> [Exercise]: Every single line below has to be printed once more, exactly.

(Records from a data collection)
= = = = =

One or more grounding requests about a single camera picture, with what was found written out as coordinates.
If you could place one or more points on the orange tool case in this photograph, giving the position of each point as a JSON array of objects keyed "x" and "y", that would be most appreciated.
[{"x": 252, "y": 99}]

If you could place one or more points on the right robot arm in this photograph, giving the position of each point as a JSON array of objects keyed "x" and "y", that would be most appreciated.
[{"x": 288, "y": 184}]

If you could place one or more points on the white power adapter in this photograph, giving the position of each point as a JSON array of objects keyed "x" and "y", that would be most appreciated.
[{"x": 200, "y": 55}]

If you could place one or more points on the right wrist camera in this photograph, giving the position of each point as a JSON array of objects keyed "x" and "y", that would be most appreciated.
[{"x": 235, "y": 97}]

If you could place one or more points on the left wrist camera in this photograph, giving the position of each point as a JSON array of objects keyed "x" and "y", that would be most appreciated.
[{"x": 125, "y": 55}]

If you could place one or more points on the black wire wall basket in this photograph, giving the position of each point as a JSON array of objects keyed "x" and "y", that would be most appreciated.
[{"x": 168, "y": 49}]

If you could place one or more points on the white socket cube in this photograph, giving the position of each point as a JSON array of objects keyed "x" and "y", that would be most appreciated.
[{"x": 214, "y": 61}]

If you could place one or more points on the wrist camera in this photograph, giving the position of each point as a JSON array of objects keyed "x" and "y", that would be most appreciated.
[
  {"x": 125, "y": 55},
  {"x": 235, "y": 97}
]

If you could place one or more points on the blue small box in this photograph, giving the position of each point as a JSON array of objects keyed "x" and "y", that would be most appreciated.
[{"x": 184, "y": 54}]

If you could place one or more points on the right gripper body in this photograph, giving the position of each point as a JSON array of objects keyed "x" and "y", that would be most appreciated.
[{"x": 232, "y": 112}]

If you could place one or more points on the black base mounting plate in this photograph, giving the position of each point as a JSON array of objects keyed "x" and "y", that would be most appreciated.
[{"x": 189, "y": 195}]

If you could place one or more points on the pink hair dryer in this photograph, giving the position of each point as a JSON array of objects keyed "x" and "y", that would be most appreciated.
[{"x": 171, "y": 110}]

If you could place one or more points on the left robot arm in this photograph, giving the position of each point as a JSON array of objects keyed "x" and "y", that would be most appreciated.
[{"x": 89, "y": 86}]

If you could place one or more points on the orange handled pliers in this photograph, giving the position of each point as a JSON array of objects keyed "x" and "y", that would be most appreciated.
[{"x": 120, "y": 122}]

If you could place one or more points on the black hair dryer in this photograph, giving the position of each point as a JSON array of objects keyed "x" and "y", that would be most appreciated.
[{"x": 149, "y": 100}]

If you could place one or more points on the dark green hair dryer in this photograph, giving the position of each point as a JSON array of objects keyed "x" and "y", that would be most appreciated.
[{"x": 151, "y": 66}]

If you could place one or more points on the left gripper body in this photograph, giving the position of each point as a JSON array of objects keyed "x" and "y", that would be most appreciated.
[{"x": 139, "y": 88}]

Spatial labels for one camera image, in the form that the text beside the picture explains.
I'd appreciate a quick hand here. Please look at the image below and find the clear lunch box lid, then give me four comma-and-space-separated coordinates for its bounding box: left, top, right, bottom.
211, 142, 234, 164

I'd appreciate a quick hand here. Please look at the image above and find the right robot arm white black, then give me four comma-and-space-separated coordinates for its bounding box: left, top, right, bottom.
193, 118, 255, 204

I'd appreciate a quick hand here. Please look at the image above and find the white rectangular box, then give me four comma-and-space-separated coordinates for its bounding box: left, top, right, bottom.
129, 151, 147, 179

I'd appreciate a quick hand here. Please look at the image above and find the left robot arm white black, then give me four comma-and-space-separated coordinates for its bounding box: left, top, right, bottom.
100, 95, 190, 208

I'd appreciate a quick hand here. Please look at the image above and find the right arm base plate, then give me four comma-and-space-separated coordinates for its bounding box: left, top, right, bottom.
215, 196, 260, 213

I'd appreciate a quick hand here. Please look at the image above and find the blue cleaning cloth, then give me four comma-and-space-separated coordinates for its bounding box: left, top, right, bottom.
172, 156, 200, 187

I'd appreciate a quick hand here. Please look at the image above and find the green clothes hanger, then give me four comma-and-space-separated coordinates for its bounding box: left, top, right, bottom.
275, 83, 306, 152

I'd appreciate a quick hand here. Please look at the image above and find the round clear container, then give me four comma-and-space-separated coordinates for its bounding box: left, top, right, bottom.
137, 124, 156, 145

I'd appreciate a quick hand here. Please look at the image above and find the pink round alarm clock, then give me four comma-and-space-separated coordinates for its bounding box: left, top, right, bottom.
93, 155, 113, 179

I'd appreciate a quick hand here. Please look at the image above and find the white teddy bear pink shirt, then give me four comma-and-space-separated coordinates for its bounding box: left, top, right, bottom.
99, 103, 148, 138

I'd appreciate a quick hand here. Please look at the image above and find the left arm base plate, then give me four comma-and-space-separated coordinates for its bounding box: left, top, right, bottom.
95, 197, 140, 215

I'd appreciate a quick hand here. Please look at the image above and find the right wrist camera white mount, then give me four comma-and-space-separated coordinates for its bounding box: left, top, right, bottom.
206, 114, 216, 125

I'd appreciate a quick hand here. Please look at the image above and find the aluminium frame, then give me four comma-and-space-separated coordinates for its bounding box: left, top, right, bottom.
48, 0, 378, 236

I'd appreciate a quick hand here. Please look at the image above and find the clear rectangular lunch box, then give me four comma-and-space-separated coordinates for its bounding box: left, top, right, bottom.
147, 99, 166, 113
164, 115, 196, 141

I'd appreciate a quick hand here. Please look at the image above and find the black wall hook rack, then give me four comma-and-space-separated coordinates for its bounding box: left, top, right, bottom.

= = = = =

> [The answer]:
One or more grounding requests about a single camera picture, with what was found written out as coordinates.
If you could place one or more points on the orange tool case in this photograph, giving the position of each point as a JSON array of objects keyed "x" and "y", that would be most appreciated.
[{"x": 252, "y": 99}]

If you could place one or more points on the right robot arm in this photograph, giving the position of each point as a JSON array of objects keyed "x" and "y", that would be most appreciated.
[{"x": 288, "y": 184}]

If you could place one or more points on the white power adapter in this photograph, giving the position of each point as a JSON array of objects keyed "x" and "y", that would be most appreciated.
[{"x": 200, "y": 55}]

If you could place one or more points on the right wrist camera in this photograph, giving the position of each point as a JSON array of objects keyed "x" and "y", that would be most appreciated.
[{"x": 235, "y": 97}]

If you could place one or more points on the left wrist camera in this photograph, giving the position of each point as a JSON array of objects keyed "x" and "y", that would be most appreciated.
[{"x": 125, "y": 55}]

If you could place one or more points on the black wire wall basket in this photograph, giving the position of each point as a JSON array of objects keyed "x" and "y", that would be most appreciated.
[{"x": 168, "y": 49}]

If you could place one or more points on the white socket cube in this photograph, giving the position of each point as a JSON array of objects keyed "x" and "y", that would be most appreciated.
[{"x": 214, "y": 61}]

If you could place one or more points on the wrist camera in this photograph, giving the position of each point as a JSON array of objects keyed "x" and "y", that would be most appreciated.
[
  {"x": 125, "y": 55},
  {"x": 235, "y": 97}
]

If you could place one or more points on the blue small box in this photograph, giving the position of each point as a JSON array of objects keyed "x" and "y", that would be most appreciated.
[{"x": 184, "y": 54}]

If you could place one or more points on the right gripper body in this photograph, giving the position of each point as a JSON array of objects keyed "x" and "y", that would be most appreciated.
[{"x": 232, "y": 112}]

If you could place one or more points on the black base mounting plate in this photograph, giving the position of each point as a JSON array of objects keyed "x" and "y", that would be most appreciated.
[{"x": 189, "y": 195}]

If you could place one or more points on the pink hair dryer in this photograph, giving the position of each point as a JSON array of objects keyed "x" and "y", that would be most appreciated.
[{"x": 171, "y": 110}]

If you could place one or more points on the left robot arm in this photograph, giving the position of each point as a JSON array of objects keyed "x" and "y", that would be most appreciated.
[{"x": 89, "y": 86}]

If you could place one or more points on the orange handled pliers in this photograph, giving the position of each point as a JSON array of objects keyed "x" and "y", that would be most appreciated.
[{"x": 120, "y": 122}]

If you could place one or more points on the black hair dryer in this photograph, giving the position of each point as a JSON array of objects keyed "x" and "y", that would be most appreciated.
[{"x": 149, "y": 100}]

If you could place one or more points on the dark green hair dryer in this photograph, giving the position of each point as a JSON array of objects keyed "x" and "y", that would be most appreciated.
[{"x": 151, "y": 66}]

If you could place one or more points on the left gripper body in this photograph, giving the position of each point as a JSON array of objects keyed "x" and "y", that would be most appreciated.
[{"x": 139, "y": 88}]

Spatial labels for one camera image, in the form that the text beside the picture explains.
I'd appreciate a quick hand here. Please look at the image below and find the clear lunch box lid, then give me four comma-and-space-separated coordinates for its bounding box: left, top, right, bottom.
211, 142, 234, 164

I'd appreciate a quick hand here. Please look at the image above and find the right robot arm white black, then give me four comma-and-space-separated coordinates for its bounding box: left, top, right, bottom.
193, 118, 255, 204

I'd appreciate a quick hand here. Please look at the image above and find the white rectangular box, then give me four comma-and-space-separated coordinates for its bounding box: left, top, right, bottom.
129, 151, 147, 179

I'd appreciate a quick hand here. Please look at the image above and find the left robot arm white black, then give me four comma-and-space-separated coordinates for its bounding box: left, top, right, bottom.
100, 95, 190, 208

I'd appreciate a quick hand here. Please look at the image above and find the right arm base plate, then give me four comma-and-space-separated coordinates for its bounding box: left, top, right, bottom.
215, 196, 260, 213

I'd appreciate a quick hand here. Please look at the image above and find the blue cleaning cloth, then give me four comma-and-space-separated coordinates for its bounding box: left, top, right, bottom.
172, 156, 200, 187

I'd appreciate a quick hand here. Please look at the image above and find the green clothes hanger, then give me four comma-and-space-separated coordinates for its bounding box: left, top, right, bottom.
275, 83, 306, 152

I'd appreciate a quick hand here. Please look at the image above and find the round clear container, then give me four comma-and-space-separated coordinates for its bounding box: left, top, right, bottom.
137, 124, 156, 145

I'd appreciate a quick hand here. Please look at the image above and find the pink round alarm clock, then give me four comma-and-space-separated coordinates for its bounding box: left, top, right, bottom.
93, 155, 113, 179

I'd appreciate a quick hand here. Please look at the image above and find the white teddy bear pink shirt, then give me four comma-and-space-separated coordinates for its bounding box: left, top, right, bottom.
99, 103, 148, 138

I'd appreciate a quick hand here. Please look at the image above and find the left arm base plate, then give me four comma-and-space-separated coordinates for its bounding box: left, top, right, bottom.
95, 197, 140, 215

I'd appreciate a quick hand here. Please look at the image above and find the right wrist camera white mount, then give me four comma-and-space-separated coordinates for its bounding box: left, top, right, bottom.
206, 114, 216, 125

I'd appreciate a quick hand here. Please look at the image above and find the aluminium frame, then give me four comma-and-space-separated coordinates for its bounding box: left, top, right, bottom.
48, 0, 378, 236

I'd appreciate a quick hand here. Please look at the image above and find the clear rectangular lunch box, then give me four comma-and-space-separated coordinates for its bounding box: left, top, right, bottom.
147, 99, 166, 113
164, 115, 196, 141

I'd appreciate a quick hand here. Please look at the image above and find the black wall hook rack, then give me four comma-and-space-separated coordinates for its bounding box: left, top, right, bottom.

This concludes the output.